Parallel to k-mer counting, filtering, and masking, we analyze the RNA-seq data libraries using a conventional DE protocol. Reads are processed with Kallisto [7] to estimate transcript abundances. Transcript-level counts are then collapsed to the gene level and processed with DESeq2 [33] to produce a set of DE genes. This information is stored in the contig summary table and used later to define events with DU (Table 3).

DE-kupl run on EMT data

DE-kupl was run using RNA-syeq libraries from reference [34]. The DE-kupl parameters were kmer_length 31, min_recurrence 6, min_recurrence_abundance 5, pvalue_threshold 0.05, lib_type stranded, and diff_method Ttest, with the GENCODE reference. Output files are provided in Additional file 1. The DE-kupl contig summary table was analyzed interactively using R commands to extract lists of contigs based on the filtering rules described in Table 3. Visualization of selected contigs was performed with IGV [51], using the BED file produced by DE-kupl and read mapping files produced by STAR [52].

For comparison with KisSplice and IRFinder, DE-kupl was used with the same parameters as above, except for diff_method DeSeq2 and the 1-transcript/gene reference. KisSplice scripts were run in the following order: kissplice (v2.4.0) > kisstar (v2.5.3a) > kiss2ref (v1.0.0) > kissDE (v1.5.0). The final kissDE step provides the list of splice variant pairs with significant change in percentage inclusion across conditions. IRFinder (v1.2.3) was run with parameters IR ratio > 0.1 and intron coverage > 10. IRfinder outputs a list of introns with differential inclusion levels across conditions. The outputs of both IRfinder and KisSplice were filtered to retain only events matching annotated genes.
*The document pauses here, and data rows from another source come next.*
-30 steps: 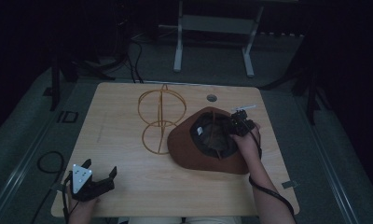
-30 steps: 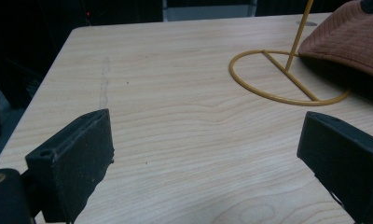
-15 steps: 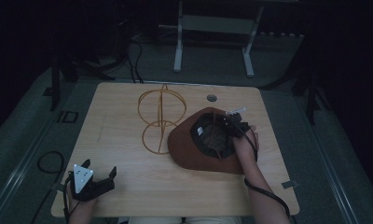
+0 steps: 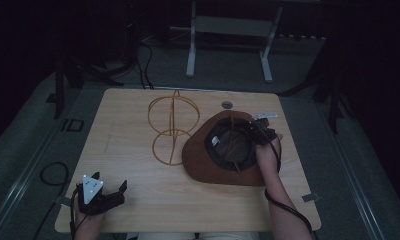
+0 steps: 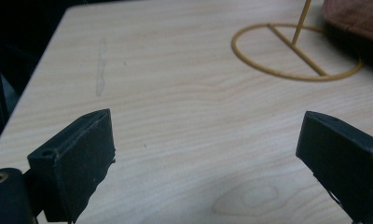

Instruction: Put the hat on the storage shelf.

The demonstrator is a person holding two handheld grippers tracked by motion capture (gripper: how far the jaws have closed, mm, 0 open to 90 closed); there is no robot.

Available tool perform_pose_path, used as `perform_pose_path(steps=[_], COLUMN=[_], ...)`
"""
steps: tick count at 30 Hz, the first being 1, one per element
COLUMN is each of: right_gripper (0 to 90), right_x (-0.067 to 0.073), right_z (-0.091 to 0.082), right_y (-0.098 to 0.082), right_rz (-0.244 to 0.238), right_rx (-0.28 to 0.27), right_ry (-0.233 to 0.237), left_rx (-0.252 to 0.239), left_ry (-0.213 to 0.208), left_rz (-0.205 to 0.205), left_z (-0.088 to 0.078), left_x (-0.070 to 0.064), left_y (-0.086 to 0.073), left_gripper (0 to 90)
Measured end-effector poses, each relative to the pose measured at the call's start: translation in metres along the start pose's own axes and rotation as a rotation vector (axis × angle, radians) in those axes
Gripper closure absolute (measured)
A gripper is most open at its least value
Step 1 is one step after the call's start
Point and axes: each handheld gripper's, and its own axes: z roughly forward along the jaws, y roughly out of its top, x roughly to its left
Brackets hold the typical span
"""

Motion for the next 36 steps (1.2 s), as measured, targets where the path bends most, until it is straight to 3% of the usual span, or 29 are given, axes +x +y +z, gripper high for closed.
perform_pose_path(steps=[3, 8, 11, 17, 25, 33, 36], right_gripper=[84.5, 84.6, 84.5, 84.5, 84.5, 84.5, 84.4], right_x=[-0.003, -0.007, -0.013, -0.019, -0.027, -0.031, -0.034], right_z=[-0.014, -0.033, -0.053, -0.082, -0.094, -0.100, -0.101], right_y=[0.004, 0.009, 0.013, 0.016, 0.010, 0.003, -0.001], right_rz=[0.031, 0.052, 0.082, 0.107, 0.130, 0.131, 0.140], right_rx=[-0.043, -0.095, -0.144, -0.223, -0.241, -0.245, -0.245], right_ry=[0.026, 0.049, 0.071, 0.082, 0.086, 0.081, 0.080], left_rx=[0.036, 0.066, 0.083, 0.149, 0.245, 0.266, 0.279], left_ry=[-0.059, -0.093, -0.122, -0.209, -0.298, -0.353, -0.398], left_rz=[0.005, 0.012, 0.027, 0.073, 0.145, 0.192, 0.222], left_z=[-0.001, 0.000, 0.002, 0.008, 0.023, 0.036, 0.044], left_x=[0.000, -0.004, -0.007, -0.021, -0.049, -0.071, -0.089], left_y=[0.001, 0.003, 0.005, 0.008, 0.017, 0.032, 0.045], left_gripper=[5.7, 7.0, 7.6, 9.8, 11.5, 13.3, 14.4])
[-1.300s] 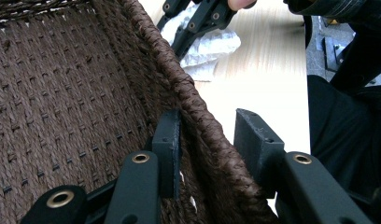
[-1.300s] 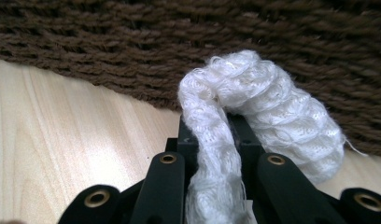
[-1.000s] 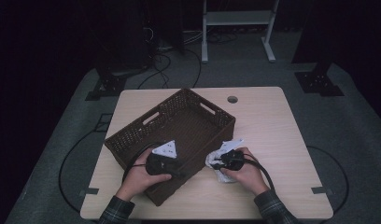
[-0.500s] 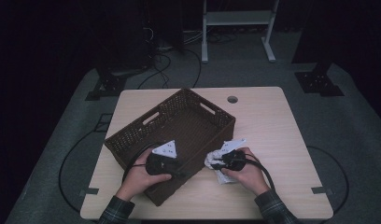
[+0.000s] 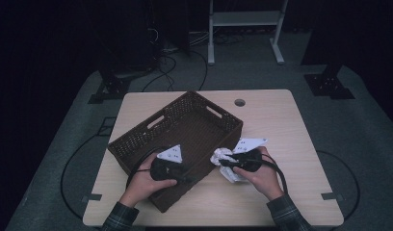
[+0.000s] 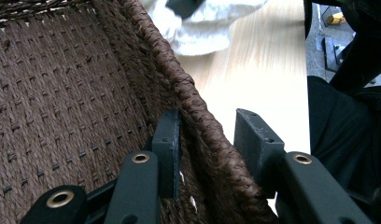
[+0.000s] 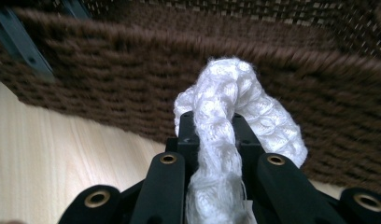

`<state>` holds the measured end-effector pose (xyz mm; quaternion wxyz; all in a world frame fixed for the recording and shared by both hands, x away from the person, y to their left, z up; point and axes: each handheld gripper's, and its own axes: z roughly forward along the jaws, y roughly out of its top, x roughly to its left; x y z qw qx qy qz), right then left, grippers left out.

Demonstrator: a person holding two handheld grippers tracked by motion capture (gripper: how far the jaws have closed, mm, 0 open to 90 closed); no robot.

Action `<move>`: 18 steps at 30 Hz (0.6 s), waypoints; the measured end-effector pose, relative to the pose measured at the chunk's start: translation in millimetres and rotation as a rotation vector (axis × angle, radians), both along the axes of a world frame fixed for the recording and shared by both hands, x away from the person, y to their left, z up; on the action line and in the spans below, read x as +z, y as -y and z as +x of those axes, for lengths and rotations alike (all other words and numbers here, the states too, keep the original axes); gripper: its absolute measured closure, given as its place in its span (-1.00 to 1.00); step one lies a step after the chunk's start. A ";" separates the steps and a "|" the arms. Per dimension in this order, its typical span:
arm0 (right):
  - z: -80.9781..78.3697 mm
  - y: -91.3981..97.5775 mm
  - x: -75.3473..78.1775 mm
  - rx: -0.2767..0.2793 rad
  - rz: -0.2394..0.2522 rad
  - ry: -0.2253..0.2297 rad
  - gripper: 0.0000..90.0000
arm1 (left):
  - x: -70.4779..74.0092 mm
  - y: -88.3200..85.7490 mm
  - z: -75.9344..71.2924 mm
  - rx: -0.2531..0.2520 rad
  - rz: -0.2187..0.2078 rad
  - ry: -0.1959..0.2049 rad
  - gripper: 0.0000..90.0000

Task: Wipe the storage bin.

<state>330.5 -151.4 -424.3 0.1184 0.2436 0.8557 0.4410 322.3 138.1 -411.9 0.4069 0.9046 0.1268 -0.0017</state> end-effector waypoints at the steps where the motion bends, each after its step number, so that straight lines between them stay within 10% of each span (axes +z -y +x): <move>1: -0.8 0.7 2.4 -0.003 0.008 0.003 0.72 | 0.0 0.0 0.0 0.000 0.000 0.000 0.37; 18: -5.6 -9.3 5.0 0.054 0.025 0.003 0.72 | -0.1 0.0 -0.1 0.001 0.000 0.000 0.37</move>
Validation in independent data sets

DE-kupl was applied to eight skin and eight colon libraries from GTEx [38] using parameters kmer_length 31, min_recurrence 6, min_recurrence_abundance 5, pvalue_threshold 0.05, lib_type unstranded, diff_method Ttest, and reference_transcriptome Gencode. DE-kupl contigs were interactively classified using R commands, applying the same rules as in Table 3. Classes antisense RNA and SNV-DU were excluded since identification of antisense RNA is not possible using the unstranded GTEx and HPA libraries, and we had no reason to expect common SNVs with DU in this data set. DE contigs were sorted by fold-change. The k-mer labels of the top 100 DE contigs in each class were extracted (50 for class unmapped due to the fewer events). GTex k-mers were then sought in the six skin and six colon libraries from HPA described above [29] (E-MTAB-2836). The k-mers were counted in each library using Jellyfish with options k=31 and -C (canonical k-mers) as GTEx data were unstranded. All k-mers selected from the GTEx analysis were queried against the Jellyfish databases using the jellyfish query command. Finally, the extracted k-mers counts were processed with DESeq2 [33] and the resulting adjusted p values were plotted for each event class (Fig. 8).